▶ [Instructions for the task] Return the number of lines below with "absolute" in them, and nothing else.

▶ [Record excerpts]
□ □ □ □

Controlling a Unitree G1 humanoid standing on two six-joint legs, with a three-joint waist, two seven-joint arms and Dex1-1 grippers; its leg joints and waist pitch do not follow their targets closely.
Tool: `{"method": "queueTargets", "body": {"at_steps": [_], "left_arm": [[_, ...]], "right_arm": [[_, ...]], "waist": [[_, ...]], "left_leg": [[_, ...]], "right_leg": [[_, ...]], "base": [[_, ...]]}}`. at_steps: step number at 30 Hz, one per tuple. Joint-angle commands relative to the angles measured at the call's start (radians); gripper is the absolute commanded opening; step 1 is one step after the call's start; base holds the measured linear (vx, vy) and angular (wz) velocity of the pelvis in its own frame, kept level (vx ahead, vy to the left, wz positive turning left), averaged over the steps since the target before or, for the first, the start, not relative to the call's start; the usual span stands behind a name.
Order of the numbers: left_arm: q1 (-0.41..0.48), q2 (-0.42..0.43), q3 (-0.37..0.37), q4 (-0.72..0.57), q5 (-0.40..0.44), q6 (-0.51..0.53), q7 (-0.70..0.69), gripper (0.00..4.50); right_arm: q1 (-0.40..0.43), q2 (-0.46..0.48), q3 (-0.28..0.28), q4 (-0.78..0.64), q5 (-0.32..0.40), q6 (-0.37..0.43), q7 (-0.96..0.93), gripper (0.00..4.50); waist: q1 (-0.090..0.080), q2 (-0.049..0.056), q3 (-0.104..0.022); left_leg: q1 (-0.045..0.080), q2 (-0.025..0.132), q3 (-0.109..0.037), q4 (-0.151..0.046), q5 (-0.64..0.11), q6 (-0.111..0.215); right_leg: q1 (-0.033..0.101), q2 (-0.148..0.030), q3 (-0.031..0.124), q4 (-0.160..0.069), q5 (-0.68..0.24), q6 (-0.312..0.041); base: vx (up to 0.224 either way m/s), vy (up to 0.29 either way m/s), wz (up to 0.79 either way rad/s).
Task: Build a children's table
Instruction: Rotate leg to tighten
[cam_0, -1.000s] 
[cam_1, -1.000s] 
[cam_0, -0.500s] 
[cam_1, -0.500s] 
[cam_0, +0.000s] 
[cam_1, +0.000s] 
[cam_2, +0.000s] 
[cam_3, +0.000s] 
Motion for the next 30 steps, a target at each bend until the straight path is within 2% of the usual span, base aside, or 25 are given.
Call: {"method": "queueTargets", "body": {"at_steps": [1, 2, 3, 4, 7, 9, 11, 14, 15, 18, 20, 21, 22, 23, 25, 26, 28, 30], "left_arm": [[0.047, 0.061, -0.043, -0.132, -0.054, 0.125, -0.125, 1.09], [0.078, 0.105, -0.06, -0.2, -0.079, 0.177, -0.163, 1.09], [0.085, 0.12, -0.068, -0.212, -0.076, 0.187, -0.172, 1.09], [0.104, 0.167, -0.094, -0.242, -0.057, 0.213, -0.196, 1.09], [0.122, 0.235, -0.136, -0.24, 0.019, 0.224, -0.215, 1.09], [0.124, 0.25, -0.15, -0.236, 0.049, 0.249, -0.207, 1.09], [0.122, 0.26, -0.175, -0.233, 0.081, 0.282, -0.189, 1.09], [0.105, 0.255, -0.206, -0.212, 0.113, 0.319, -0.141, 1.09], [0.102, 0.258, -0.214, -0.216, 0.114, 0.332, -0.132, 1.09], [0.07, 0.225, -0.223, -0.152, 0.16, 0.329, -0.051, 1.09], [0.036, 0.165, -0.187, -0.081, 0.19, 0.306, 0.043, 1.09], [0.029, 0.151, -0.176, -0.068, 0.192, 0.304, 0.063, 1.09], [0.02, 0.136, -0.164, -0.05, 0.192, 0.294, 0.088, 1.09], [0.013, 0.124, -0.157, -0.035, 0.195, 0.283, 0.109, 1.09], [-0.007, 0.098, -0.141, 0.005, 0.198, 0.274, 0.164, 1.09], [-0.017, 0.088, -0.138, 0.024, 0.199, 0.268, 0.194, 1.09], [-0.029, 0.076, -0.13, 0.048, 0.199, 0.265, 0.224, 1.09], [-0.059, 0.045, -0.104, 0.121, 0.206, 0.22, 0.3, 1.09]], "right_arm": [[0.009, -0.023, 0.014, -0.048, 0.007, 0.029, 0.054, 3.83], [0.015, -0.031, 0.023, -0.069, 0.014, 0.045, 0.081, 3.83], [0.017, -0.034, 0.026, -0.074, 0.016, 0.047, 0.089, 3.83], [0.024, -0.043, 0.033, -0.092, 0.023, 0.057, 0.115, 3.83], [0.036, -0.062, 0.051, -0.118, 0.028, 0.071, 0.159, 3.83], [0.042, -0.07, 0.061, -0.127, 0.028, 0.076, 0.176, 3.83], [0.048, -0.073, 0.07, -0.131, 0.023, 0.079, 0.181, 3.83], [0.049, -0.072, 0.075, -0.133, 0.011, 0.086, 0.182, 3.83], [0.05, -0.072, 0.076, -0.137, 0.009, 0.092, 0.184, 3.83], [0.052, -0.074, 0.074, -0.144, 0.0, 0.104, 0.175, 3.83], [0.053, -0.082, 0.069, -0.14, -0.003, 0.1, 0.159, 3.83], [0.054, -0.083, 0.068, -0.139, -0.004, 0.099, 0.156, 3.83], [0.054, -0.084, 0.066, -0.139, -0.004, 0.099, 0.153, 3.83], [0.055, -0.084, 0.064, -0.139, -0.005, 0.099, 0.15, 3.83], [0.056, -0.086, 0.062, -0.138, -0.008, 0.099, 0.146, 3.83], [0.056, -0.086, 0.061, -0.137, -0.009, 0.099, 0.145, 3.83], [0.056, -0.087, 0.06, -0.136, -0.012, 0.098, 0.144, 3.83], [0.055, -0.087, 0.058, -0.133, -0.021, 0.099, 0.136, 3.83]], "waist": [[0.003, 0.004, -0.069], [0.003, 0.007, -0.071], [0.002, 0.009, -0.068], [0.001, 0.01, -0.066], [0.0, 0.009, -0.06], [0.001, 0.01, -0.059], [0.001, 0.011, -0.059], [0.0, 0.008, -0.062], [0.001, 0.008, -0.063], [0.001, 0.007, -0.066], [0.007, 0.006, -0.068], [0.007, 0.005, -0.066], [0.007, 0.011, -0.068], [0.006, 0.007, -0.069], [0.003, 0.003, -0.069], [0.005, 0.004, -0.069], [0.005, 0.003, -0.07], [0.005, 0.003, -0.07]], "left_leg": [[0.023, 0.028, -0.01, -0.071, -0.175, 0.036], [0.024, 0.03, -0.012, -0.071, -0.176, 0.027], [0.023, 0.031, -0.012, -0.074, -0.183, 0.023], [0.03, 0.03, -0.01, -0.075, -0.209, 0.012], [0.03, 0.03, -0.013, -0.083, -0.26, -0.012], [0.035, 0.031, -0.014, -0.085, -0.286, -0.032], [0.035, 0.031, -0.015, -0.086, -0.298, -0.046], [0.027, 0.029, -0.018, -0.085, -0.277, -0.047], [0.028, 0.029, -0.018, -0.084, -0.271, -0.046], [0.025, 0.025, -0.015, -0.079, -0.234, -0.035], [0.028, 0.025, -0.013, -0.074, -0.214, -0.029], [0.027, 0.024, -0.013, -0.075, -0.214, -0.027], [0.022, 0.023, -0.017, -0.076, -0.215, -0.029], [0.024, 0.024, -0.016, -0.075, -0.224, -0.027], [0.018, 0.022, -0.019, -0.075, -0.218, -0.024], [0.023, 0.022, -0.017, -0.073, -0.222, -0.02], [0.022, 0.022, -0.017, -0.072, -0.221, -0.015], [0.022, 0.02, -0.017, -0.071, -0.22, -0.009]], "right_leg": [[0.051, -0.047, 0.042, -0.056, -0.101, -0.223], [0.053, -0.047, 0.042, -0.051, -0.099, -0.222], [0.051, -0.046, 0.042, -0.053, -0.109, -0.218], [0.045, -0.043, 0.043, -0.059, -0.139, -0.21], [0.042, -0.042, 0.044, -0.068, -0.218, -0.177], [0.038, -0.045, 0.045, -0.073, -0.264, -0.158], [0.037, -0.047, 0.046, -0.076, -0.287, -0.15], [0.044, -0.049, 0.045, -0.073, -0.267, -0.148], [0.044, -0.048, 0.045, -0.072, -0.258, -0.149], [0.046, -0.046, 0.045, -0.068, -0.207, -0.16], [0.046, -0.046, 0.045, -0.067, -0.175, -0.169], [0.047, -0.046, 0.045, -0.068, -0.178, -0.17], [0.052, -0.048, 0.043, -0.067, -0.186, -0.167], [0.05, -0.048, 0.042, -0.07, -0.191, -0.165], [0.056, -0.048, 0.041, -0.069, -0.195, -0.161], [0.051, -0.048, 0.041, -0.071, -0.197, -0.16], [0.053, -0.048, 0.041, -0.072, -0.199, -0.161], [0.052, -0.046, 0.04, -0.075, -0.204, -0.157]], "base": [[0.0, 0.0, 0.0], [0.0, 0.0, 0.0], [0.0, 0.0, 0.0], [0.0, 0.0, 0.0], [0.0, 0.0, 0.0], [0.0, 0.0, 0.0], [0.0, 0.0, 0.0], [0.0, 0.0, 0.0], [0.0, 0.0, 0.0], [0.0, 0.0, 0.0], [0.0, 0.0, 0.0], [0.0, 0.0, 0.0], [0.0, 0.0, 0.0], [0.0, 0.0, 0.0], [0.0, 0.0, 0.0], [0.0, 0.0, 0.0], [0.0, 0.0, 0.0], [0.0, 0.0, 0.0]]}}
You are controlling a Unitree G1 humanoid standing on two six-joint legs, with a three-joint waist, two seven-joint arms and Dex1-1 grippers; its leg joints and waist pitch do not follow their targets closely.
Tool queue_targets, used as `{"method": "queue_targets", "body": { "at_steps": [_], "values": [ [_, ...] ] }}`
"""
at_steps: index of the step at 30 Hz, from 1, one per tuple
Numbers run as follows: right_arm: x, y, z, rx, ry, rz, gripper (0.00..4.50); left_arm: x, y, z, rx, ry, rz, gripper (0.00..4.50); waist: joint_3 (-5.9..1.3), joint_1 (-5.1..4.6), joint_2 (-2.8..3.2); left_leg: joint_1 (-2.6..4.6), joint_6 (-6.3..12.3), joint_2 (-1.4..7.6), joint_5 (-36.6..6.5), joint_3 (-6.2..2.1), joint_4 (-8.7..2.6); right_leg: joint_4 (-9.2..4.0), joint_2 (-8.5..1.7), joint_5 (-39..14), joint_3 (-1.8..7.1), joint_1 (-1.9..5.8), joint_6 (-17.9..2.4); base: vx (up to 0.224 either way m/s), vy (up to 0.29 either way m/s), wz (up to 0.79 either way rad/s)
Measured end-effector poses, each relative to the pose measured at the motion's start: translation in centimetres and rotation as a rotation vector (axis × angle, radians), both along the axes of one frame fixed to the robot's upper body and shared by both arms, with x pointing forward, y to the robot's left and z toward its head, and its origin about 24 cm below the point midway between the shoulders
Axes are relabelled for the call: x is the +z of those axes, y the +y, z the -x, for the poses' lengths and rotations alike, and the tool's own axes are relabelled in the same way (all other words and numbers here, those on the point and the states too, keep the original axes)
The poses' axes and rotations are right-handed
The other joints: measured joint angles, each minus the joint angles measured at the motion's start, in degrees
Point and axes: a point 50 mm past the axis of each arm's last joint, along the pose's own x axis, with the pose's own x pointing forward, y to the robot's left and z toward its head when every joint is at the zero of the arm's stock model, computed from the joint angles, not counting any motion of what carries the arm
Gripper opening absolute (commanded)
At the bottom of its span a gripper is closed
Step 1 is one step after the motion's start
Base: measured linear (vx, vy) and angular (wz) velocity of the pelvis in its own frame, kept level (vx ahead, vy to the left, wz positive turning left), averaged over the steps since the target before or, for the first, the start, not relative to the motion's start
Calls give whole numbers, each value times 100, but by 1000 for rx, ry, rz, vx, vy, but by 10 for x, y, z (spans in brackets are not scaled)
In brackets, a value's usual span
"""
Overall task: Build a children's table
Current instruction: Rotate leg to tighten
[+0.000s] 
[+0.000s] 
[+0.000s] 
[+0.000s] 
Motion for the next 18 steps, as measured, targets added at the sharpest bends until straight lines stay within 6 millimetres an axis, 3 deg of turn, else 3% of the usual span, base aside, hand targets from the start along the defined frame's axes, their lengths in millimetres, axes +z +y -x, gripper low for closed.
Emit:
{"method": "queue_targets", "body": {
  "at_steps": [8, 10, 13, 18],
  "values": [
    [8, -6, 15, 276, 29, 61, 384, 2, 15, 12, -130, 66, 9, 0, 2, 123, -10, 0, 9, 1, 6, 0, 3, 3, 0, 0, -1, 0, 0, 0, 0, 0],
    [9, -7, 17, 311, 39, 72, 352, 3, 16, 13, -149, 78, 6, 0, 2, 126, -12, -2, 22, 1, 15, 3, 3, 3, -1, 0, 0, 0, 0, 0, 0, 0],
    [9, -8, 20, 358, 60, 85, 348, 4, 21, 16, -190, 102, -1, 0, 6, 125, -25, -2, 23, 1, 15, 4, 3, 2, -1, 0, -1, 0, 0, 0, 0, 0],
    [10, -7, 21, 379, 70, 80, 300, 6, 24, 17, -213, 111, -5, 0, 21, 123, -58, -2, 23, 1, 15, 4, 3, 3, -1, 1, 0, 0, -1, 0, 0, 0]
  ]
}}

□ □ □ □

▶ [Solution] 2